Novel coronavirus 2019 (COVID-19) has already caused over 4.5 million infections across 216 countries and accounted for over 300,000 deaths as of May 16, 2020.[1] This viral infection is known to cause severe respiratory illness and produce a cytokine storm associated with increased morbidity and mortality.[2],[3] While several medication regimens have gained recognition and are being used to treat COVID-19, tocilizumab, a recombinant humanized anti-interleukin-6 receptor monoclonal antibody, has been found to be effective in managing the cytokine storm.[4] We present the case of a young male diagnosed with COVID-19 infection with significant improvement of symptoms after receiving one dose of tocilizumab.

 Case Report

A 42-year-old male physician with no medical history and in overall good health presented to the emergency department complaining of worsening dry cough, chills, and fevers of 101°–102° Fahrenheit for the past 6 days.
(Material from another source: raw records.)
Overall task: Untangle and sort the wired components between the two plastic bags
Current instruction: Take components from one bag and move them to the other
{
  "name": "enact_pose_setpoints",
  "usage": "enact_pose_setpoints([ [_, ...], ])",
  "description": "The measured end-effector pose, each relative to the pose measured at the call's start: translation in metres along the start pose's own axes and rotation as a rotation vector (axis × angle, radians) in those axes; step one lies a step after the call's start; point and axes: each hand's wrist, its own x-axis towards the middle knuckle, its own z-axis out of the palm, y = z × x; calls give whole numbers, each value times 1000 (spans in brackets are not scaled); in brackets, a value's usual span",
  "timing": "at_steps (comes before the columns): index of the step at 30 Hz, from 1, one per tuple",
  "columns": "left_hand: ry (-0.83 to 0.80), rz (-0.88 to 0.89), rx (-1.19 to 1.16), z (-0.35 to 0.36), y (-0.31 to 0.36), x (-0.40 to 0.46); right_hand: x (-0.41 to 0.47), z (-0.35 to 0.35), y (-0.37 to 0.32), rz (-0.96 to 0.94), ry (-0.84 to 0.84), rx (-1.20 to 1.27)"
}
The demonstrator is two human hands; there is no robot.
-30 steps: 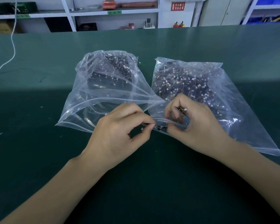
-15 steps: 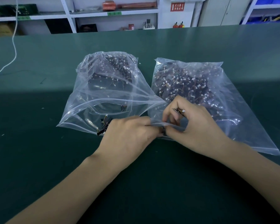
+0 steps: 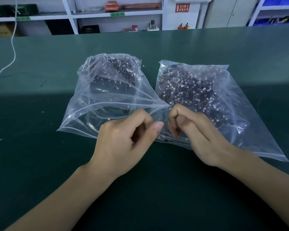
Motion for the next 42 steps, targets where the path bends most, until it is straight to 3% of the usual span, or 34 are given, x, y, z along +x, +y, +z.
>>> enact_pose_setpoints([
  [7,-111,-123,8,6,0,-2,6,7,2,-207,37,-210],
  [16,-162,-151,20,4,-1,-3,3,10,0,-240,161,-122],
  [21,-220,-99,-46,1,-4,-1,3,10,-1,-233,164,-111],
  [26,-41,-108,-48,0,-5,2,4,11,0,-123,164,102],
  [32,-17,-137,-52,2,-3,0,4,11,0,7,121,341],
  [42,-98,-150,-36,0,-2,1,5,13,0,-5,92,328],
])
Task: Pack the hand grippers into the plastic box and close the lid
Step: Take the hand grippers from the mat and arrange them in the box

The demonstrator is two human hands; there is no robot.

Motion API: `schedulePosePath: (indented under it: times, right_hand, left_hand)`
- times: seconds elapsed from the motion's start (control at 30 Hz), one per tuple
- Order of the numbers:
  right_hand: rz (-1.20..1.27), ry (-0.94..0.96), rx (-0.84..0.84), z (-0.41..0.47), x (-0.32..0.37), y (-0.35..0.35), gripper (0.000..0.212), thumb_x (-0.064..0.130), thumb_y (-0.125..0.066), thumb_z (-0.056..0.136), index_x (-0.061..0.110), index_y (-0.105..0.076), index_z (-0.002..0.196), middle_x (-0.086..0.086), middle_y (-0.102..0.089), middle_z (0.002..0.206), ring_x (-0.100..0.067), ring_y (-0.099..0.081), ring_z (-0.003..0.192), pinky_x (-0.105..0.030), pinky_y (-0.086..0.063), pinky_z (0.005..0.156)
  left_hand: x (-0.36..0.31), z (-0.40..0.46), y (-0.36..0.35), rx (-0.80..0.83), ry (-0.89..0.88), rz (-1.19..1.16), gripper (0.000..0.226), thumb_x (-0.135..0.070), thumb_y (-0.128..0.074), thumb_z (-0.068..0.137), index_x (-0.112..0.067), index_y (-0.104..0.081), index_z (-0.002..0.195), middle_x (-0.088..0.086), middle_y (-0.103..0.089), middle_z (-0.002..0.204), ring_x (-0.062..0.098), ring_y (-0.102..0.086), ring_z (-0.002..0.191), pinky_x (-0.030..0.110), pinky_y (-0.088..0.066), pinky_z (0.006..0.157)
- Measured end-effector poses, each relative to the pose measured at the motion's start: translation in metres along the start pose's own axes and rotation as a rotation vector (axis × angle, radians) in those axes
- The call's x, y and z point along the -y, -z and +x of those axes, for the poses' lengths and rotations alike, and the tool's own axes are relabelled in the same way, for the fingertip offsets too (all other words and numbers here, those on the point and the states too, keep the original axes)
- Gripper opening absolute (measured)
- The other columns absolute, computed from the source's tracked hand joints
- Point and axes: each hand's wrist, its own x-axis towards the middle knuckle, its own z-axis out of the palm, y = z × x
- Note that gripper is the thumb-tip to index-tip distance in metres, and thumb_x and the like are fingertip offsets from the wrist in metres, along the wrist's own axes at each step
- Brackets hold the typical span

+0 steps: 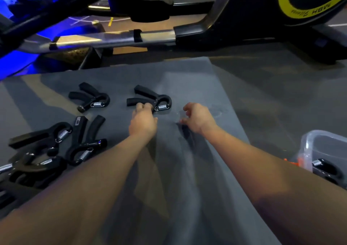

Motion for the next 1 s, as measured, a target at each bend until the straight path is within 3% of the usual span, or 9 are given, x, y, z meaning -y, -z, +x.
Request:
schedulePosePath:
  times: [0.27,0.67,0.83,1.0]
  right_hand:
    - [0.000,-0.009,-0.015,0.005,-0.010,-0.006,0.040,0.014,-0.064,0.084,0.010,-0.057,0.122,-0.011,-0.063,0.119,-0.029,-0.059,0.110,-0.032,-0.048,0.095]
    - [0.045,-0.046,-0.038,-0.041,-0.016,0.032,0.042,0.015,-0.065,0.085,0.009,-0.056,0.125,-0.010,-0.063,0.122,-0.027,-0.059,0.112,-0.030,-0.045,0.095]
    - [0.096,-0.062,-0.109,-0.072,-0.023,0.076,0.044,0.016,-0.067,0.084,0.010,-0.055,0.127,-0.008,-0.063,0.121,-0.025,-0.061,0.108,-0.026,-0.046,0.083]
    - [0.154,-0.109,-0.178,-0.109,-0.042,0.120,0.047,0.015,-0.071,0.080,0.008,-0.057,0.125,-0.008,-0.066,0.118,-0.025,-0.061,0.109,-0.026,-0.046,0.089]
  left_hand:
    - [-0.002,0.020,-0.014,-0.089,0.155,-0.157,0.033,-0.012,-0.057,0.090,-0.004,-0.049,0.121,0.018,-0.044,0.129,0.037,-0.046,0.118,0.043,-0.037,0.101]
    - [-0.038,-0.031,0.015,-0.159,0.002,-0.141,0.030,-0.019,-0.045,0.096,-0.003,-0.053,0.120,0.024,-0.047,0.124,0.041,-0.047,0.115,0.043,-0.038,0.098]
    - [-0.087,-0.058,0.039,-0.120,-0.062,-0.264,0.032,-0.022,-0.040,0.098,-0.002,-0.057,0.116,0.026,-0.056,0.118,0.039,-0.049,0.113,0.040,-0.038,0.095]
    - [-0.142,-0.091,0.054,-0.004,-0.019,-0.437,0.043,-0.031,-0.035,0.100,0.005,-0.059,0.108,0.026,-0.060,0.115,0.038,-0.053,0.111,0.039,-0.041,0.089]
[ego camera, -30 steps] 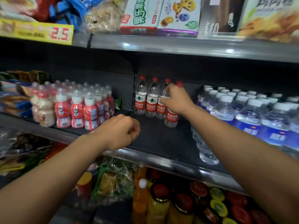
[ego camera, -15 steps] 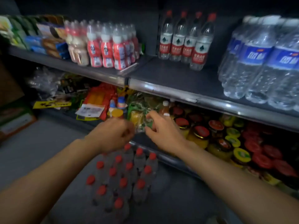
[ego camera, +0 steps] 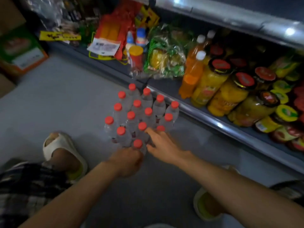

He stated over the last 2–3 days; his symptoms were accompanied with severe shortness of breath worse on exertion. He denied any recent travel and stated his son was home sick from school with common cold-like symptoms. On admission, his blood pressure was 115.70 mm Hg, heart rate of 94 beats/min, temperature of 100.6°F, respiratory rate of 18 breaths/min, and oxygen saturation of 88%–89% on room air. Physical examination was significant for respiratory distress and diaphoresis. He was placed on a 2 L/min (LPM) nasal cannula, and a chest X-ray showed bilateral mid and lower lung zone airspace disease suggestive of pneumonia [Figure 1]. Azithromycin 500 mgs intravenously (IV) daily and ceftriaxone 1-gram IV daily were started. A viral respiratory panel and COVID-19 test through RT-PCR was obtained. The following day his respiratory status declined, and oxygen requirement increased. Due to severe anxiety and distress, he was placed on optiflow at 40 LPM and 40% fraction of inspired oxygen (FiO2) and transferred to the intensive care unit (ICU) for further monitoring. His viral respiratory panel and influenza A and B test were negative, and his COVID-19 test returned positive on day 3. Empiric therapy with 6 g of Vitamin C twice daily, 400 mg hydroxychloroquine daily, 220 mg zinc sulfate daily, and continued on 500 mg azithromycin daily for a 5-day course. On day 3, his oxygen requirement increased again to 60% FiO2 to maintain an oxygen saturation >92%. He remained with high-grade fevers of about 102° despite IV Tylenol administration. The decision was made to give 664 mg (8 mg/kg) of tocilizumab. By day 4, his temperature began to decrease, and his respiratory status improved. His oxygen requirement while in the ICU was titrated down, and by day 5, he was placed on high-flow nasal cannula at a rate of 10 LPM. He was transferred to the general medical floors for further monitoring and titration of supplemental oxygen requirement. On day 8, he was discharged home without the need of supplemental oxygen and in good health and advised to self-quarantine for 14 days.{Figure 1}


In COVID-19 infections, interleukin-6 (IL-6), IL-2R, IL-10, and tumor necrosis factor alpha are elevated and found to be associated with more severe disease.[5] IL-6 is known to induce synthesis of acute-phase reactants and plays a role in antibody and T-cell maturity.[6] With this overwhelming inflammatory response, IL-6 has been presumed to be the main culprit of the “cytokine storm” found in COVID-19 infection. Tocilizumab is a recombinant humanized anti-IL-6 receptor monoclonal antibody with an approved maximum dosage of 8 mg/kg intravenously.[7],[8] Since the 1990s, tocilizumab has been used to treat several immune-mediated diseases such as rheumatoid arthritis.[6] With the notion in mind of impairing the damage done by the host-immune system and acute-phase reactants, tocilizumab has been used as an off-label treatment in COVID-19.[4] In our patient presented, it was suspected the high-grade fevers and sudden increase in oxygen requirement were due to a cytokine storm. After receiving tocilizumab, there was a significant improvement of symptoms, and the patient had a successful recovery. These findings are also supported by Luo et al., although repeated doses of tocilizumab were needed for symptomatic improvement.[9]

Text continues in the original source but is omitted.